Following the recent legislation in Oregon to decriminalize all drugs and other states like neighboring Arizona voting to legalize recreational marijuana, the focus in New Mexico has turned once again to the state’s policies in regard to illicit substances. Some are hopeful for a future with a harm-reduction approach as the beginning of the end of the war on drugs.

“It’s the start of a new era,” a University of New Mexico student familiar with illicit substances, who requested to be referred to as AJ to protect his privacy, said.

As psychoactive substances — like cannabis and psychedelics — are decriminalized at the state level, legalization advocates and some medical experts are hopeful more clinical research on the potential benefits these substances have will follow.

“More research could be done on certain substances that people initially thought were harmful, but are actually not as bad and could be helpful to society,” AJ said, referring to his goal in pursuing a career in psychedelic-assisted therapy. The practice was legalized statewide in Oregon earlier in November.

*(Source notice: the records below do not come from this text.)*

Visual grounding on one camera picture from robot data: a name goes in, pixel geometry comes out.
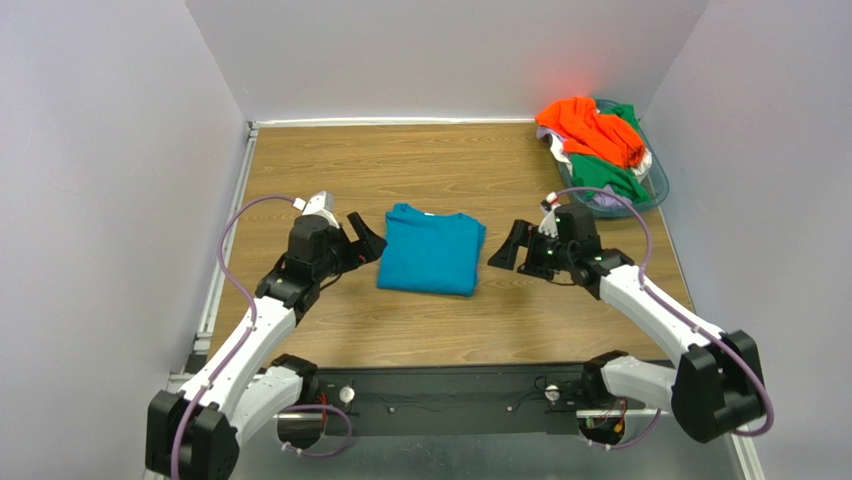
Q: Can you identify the aluminium frame rail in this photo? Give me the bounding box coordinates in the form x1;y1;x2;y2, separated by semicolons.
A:
142;372;767;480

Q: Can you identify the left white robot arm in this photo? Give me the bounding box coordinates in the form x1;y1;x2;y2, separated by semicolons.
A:
144;213;387;479

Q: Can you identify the orange t shirt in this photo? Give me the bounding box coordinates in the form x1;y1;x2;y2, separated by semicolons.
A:
535;97;646;169

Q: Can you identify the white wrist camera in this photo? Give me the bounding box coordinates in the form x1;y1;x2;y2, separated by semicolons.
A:
291;191;340;229
538;192;560;238

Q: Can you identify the green t shirt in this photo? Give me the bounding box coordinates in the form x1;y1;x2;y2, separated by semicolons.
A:
570;103;652;204

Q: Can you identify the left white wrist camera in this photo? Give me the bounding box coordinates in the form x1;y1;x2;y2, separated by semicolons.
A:
291;191;340;229

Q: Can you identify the lavender t shirt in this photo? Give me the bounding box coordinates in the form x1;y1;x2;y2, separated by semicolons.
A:
588;185;633;210

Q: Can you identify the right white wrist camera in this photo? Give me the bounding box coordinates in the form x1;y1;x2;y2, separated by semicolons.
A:
538;192;560;238

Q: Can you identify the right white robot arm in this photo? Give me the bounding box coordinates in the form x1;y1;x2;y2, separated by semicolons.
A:
488;203;774;443

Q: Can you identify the blue t shirt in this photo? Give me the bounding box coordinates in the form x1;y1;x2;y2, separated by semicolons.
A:
377;203;486;297

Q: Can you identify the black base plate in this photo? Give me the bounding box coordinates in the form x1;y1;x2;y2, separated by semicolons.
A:
279;362;647;437

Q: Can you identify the teal plastic laundry basket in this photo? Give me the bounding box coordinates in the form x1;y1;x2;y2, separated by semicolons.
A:
570;99;670;218

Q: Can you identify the white t shirt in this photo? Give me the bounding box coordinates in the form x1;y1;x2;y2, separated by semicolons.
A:
536;126;654;181

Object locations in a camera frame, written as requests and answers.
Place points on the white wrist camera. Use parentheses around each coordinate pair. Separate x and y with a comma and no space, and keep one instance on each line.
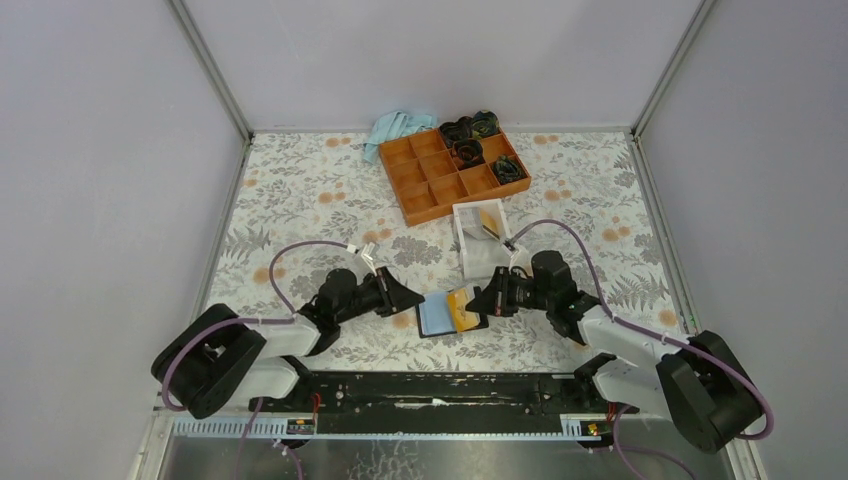
(519,256)
(365,255)

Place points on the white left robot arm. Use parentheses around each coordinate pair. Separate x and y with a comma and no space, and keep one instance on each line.
(223,358)

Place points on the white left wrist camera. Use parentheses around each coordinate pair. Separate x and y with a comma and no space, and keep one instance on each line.
(365,255)

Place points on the gold card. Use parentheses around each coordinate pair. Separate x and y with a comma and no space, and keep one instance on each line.
(463,319)
(489,224)

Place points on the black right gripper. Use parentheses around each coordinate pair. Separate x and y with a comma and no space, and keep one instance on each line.
(491,299)

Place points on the dark rolled sock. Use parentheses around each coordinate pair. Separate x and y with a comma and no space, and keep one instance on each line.
(507,169)
(467,153)
(455,131)
(485,124)

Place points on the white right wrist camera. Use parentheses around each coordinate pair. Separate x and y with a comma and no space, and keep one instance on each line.
(519,256)

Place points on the orange compartment tray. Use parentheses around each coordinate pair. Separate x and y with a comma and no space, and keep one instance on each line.
(427,183)

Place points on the stack of cards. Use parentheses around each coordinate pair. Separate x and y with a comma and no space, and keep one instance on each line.
(470,222)

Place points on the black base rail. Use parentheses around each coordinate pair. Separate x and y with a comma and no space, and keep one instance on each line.
(390,403)

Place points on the light blue cloth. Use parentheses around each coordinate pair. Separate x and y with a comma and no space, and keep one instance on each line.
(395,125)

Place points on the black leather card holder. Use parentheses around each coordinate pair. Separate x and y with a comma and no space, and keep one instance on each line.
(444,313)

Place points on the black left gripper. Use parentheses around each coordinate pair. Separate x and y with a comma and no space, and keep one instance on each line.
(394,296)

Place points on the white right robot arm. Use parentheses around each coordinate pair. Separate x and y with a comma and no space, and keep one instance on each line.
(696,383)

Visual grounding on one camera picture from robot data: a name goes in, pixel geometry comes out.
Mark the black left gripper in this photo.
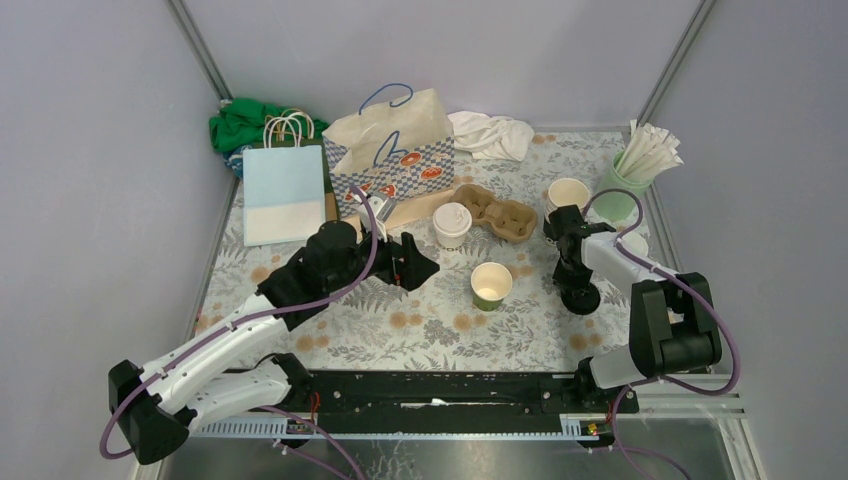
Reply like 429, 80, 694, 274
326, 220, 439, 293

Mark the stack of black paper cups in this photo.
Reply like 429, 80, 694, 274
545, 178, 591, 219

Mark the white coffee lid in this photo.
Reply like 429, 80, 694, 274
433, 202, 473, 235

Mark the green paper coffee cup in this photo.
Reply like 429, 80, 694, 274
470, 262, 513, 312

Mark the blue checkered paper bag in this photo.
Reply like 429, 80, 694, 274
322, 82, 455, 218

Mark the white paper coffee cup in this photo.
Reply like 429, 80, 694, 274
436, 230, 468, 251

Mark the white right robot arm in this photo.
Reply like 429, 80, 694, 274
545, 205, 722, 412

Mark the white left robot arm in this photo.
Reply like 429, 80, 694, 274
100, 221, 439, 465

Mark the black coffee lid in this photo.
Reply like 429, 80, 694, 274
560, 284, 601, 316

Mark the green straw holder cup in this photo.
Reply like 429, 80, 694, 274
590, 152, 652, 222

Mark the stack of brown cup carriers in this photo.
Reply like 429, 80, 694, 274
450, 184, 538, 243

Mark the stack of white lids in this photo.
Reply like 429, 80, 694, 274
622, 232, 649, 257

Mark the floral tablecloth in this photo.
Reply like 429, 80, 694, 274
195, 132, 629, 372

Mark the white cloth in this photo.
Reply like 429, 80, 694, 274
448, 111, 535, 161

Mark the bundle of white wrapped straws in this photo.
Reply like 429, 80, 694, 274
613, 119, 684, 183

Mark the light blue paper bag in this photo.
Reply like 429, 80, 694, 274
243, 110, 326, 246

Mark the green cloth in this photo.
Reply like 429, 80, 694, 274
208, 97, 330, 153

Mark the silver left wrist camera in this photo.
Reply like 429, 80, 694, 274
357, 192, 397, 231

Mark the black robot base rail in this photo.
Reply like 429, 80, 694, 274
258, 353, 639, 435

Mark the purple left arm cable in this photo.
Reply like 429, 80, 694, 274
99, 186, 382, 480

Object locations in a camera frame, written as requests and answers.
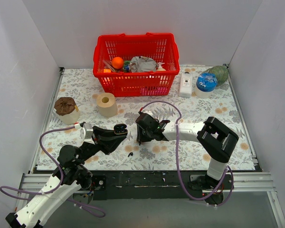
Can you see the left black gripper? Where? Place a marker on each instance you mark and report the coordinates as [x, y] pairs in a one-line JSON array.
[[98, 140]]

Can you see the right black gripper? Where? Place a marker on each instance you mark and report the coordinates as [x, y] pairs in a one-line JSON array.
[[144, 130]]

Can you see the black gold-trimmed charging case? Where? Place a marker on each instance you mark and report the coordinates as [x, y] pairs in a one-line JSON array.
[[120, 128]]

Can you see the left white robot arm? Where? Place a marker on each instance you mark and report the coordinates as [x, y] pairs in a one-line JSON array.
[[70, 175]]

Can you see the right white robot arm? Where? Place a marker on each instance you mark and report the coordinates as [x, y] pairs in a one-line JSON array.
[[216, 138]]

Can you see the beige paper roll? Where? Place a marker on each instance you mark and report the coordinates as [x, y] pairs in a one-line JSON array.
[[106, 104]]

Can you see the brown-topped paper cup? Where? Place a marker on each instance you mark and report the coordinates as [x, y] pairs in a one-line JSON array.
[[67, 110]]

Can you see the white rectangular bottle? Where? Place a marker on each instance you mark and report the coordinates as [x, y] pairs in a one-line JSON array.
[[185, 89]]

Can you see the floral patterned table mat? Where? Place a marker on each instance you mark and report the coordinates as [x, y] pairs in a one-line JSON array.
[[83, 87]]

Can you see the crumpled silver foil bag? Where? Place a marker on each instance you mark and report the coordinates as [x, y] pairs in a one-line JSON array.
[[140, 64]]

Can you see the orange fruit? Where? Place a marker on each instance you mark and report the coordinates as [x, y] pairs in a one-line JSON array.
[[117, 62]]

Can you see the blue-lidded white jar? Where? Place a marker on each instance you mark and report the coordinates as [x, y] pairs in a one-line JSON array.
[[205, 85]]

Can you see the red plastic shopping basket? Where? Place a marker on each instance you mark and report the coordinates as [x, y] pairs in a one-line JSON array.
[[161, 47]]

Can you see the green textured ball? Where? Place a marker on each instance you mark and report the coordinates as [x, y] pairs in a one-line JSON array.
[[220, 72]]

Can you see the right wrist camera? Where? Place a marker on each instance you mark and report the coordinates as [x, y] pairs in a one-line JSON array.
[[144, 111]]

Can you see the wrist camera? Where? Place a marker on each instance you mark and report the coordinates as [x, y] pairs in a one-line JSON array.
[[144, 111], [86, 131]]

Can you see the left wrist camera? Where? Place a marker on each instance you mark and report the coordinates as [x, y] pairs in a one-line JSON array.
[[86, 131]]

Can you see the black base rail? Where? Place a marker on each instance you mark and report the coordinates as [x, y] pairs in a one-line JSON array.
[[113, 185]]

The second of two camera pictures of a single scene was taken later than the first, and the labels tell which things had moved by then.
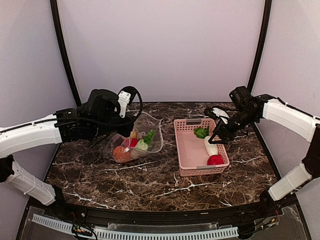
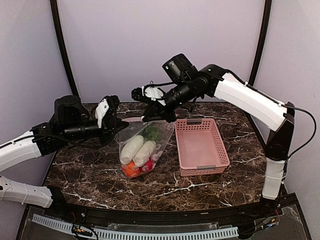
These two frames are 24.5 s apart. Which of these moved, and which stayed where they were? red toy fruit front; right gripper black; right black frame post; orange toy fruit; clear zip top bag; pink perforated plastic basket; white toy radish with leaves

According to UNM psychiatry professor Rick Strassman, who pioneered psychedelic-assisted research and therapy in the 1990s, the increased accessibility legalization affords is a nuanced issue.

“You’re going to be increasing accessibility of potentially harmful compounds to people who may have no understanding of what they're taking or why … But on the other hand, increasing accessibility to a potentially useful set of experiences is a good thing, so I think one ought to go in with eyes open,” Strassman said.

With increased accessibility and more empirical research, AJ — who was charged last year with a felony for possessing less than a gram of THC concentrate — said the stigma against substances and substance users will fade.

Oregon serves as a testament to the changing public perception of illicit substances and its consumers, which has dramatically shifted in the half-century since the war on drugs was officially declared in 1971. 67% of Americans believe the government shouldn’t prosecute individuals for using drugs, according to a 2014 poll conducted by the Pew Research Center.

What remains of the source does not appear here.